- [DIRECTIONS]: Transcribe the data in full; each line must match exactly.

>>>>>

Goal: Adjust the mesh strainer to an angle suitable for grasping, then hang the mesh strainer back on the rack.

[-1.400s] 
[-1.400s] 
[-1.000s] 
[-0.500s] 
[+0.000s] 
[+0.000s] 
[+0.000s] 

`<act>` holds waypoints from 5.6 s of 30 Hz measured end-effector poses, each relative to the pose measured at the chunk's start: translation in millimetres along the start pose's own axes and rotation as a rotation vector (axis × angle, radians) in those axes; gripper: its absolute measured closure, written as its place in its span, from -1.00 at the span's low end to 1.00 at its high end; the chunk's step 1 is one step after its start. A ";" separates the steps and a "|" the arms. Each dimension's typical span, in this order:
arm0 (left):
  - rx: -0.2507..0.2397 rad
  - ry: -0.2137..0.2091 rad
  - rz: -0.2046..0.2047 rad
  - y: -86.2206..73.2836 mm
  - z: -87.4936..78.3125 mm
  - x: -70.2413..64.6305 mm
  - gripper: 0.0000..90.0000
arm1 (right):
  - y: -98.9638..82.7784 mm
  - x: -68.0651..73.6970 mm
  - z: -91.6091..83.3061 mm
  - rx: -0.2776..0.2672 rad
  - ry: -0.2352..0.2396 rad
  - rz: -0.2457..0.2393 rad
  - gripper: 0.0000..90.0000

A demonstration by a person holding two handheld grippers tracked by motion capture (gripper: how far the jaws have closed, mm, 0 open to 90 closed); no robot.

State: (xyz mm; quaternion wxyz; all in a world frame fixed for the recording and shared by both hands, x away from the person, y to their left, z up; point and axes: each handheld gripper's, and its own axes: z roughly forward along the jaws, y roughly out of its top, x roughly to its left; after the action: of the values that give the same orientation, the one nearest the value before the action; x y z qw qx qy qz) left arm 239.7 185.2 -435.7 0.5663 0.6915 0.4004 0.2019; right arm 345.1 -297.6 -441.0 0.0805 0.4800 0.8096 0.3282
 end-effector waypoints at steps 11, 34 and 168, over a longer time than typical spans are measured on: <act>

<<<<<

- [EXERCISE RESPONSE]:
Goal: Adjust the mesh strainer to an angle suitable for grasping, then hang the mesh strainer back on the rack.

[-1.400s] 
[-1.400s] 
[-1.000s] 
[-0.500s] 
[+0.000s] 
[+0.000s] 
[+0.000s] 

`<act>` holds waypoints from 5.6 s of 30 Hz measured end-effector poses, each relative to the pose measured at the chunk's start: translation in millimetres along the start pose's own axes and rotation as a rotation vector (axis × angle, radians) in those axes; gripper: its absolute measured closure, written as its place in its span, from -1.00 at the span's low end to 1.00 at its high end; the chunk's step 1 is one step after its start. A ";" separates the steps and a "|" the arms. Each dimension's typical span, in this order:
arm0 (left):
  - rx: -0.2507..0.2397 rad
  - ry: -0.2137..0.2091 rad
  - rz: -0.2046..0.2047 rad
  - y: -86.2206..73.2836 mm
  - z: -87.4936..78.3125 mm
  - x: -70.2413..64.6305 mm
  - gripper: 0.0000..90.0000
arm1 (right):
  - y: -98.9638..82.7784 mm
  - x: -68.0651..73.6970 mm
  - z: -91.6091..83.3061 mm
  - rx: -0.2776..0.2672 rad
  - ry: -0.2352..0.2396 rad
  - rz: -0.2457..0.2393 rad
  - gripper: 0.0000..90.0000

A demonstration by a person holding two handheld grippers tracked by motion capture (gripper: how far the jaws have closed, mm, 0 open to 90 closed); no robot.

State: (xyz mm; quaternion wxyz; all in a world frame fixed for the recording and shared by both hands, x away from the person, y to their left, z up; point and axes: each handheld gripper's, and its own axes: z roughly forward along the jaws, y roughly out of its top, x roughly to its left; after the action: of the values that give the same orientation, the one nearest the value before the action; x y z qw qx qy qz) left arm 239.7 185.2 -435.7 0.5663 0.6915 0.4004 0.2019; right arm 345.1 -297.6 -441.0 0.0805 0.4800 0.8096 0.3282
 end-effector waypoints at steps 11, 34 and 168, over a longer time than typical spans are measured on: <act>

Output for the exercise is now complete.